_Your objective:_
The answer is a stretch of the material below, returned exactly: the line containing "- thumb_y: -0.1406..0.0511", the line containing "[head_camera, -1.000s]", and all lines between.

_Supplied data:_
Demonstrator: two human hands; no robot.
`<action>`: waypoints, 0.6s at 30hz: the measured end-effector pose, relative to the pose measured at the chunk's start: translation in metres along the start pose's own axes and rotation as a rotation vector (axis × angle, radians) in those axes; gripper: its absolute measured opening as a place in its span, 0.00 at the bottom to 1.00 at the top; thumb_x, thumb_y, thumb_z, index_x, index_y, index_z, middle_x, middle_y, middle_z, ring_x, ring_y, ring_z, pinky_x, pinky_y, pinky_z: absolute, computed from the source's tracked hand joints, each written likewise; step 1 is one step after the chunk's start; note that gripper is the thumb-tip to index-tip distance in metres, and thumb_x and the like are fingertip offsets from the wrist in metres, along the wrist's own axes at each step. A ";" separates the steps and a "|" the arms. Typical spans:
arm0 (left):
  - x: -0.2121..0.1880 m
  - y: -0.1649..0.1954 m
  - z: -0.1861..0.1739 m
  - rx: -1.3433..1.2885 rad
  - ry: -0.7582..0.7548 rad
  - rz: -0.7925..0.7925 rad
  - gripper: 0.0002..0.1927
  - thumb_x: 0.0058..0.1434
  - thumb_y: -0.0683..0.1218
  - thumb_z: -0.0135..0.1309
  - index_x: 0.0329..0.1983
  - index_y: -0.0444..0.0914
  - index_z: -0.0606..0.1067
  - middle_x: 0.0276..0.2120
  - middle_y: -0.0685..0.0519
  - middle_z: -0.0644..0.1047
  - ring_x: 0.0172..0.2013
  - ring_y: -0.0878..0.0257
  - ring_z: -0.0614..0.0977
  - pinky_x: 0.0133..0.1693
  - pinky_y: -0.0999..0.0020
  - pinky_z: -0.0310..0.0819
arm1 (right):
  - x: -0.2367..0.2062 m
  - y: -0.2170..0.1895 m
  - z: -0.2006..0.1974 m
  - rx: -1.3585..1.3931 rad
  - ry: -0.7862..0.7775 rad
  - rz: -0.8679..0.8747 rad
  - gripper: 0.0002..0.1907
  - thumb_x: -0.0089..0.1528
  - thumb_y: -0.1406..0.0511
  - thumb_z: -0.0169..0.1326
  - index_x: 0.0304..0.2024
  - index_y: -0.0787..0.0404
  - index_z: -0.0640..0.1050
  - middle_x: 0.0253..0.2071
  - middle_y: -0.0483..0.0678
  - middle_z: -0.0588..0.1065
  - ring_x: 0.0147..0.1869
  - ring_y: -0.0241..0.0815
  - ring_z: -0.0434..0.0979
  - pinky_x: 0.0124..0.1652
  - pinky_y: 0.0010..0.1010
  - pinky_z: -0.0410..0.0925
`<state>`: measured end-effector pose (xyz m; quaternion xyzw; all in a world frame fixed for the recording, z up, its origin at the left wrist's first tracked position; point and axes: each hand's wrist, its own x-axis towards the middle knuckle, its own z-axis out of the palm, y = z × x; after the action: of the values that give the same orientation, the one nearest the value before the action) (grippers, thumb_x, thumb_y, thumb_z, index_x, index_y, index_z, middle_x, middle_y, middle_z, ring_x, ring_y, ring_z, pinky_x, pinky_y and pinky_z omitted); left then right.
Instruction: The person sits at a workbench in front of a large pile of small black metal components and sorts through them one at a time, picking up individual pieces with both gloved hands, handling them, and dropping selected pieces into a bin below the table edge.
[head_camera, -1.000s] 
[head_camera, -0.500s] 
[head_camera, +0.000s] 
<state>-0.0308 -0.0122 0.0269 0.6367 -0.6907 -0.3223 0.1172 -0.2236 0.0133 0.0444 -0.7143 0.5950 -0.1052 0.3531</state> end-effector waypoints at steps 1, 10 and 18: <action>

_Your response:_
  - thumb_y: -0.1406..0.0511
  - thumb_z: -0.0169..0.1326
  - index_x: 0.0304..0.2024
  - index_y: -0.0787..0.0404
  - index_z: -0.0640..0.1050
  - middle_x: 0.0253..0.2071
  - middle_y: -0.0483..0.0678
  - middle_z: -0.0588..0.1065
  - ring_x: 0.0147..0.1869
  - ring_y: -0.0241..0.0815
  - ring_z: -0.0434..0.0979
  - pinky_x: 0.0124..0.1652
  - pinky_y: 0.0010..0.1010
  - pinky_z: -0.0410..0.0925
`<state>`: measured end-effector pose (xyz m; quaternion xyzw; all in a world frame fixed for the recording, z up, its origin at the left wrist's first tracked position; point and axes: each hand's wrist, its own x-axis towards the middle knuckle, its own z-axis out of the palm, y = z × x; after the action: of the values that give the same orientation, the one nearest the value before the action) (grippers, thumb_x, thumb_y, thumb_z, index_x, index_y, index_z, middle_x, middle_y, middle_z, ring_x, ring_y, ring_z, pinky_x, pinky_y and pinky_z omitted); left then right.
Instruction: The person sits at a workbench in front of a large pile of small black metal components and sorts through them one at a time, picking up individual pieces with both gloved hands, handling them, and dropping selected pieces into a bin below the table edge.
[head_camera, -1.000s] 

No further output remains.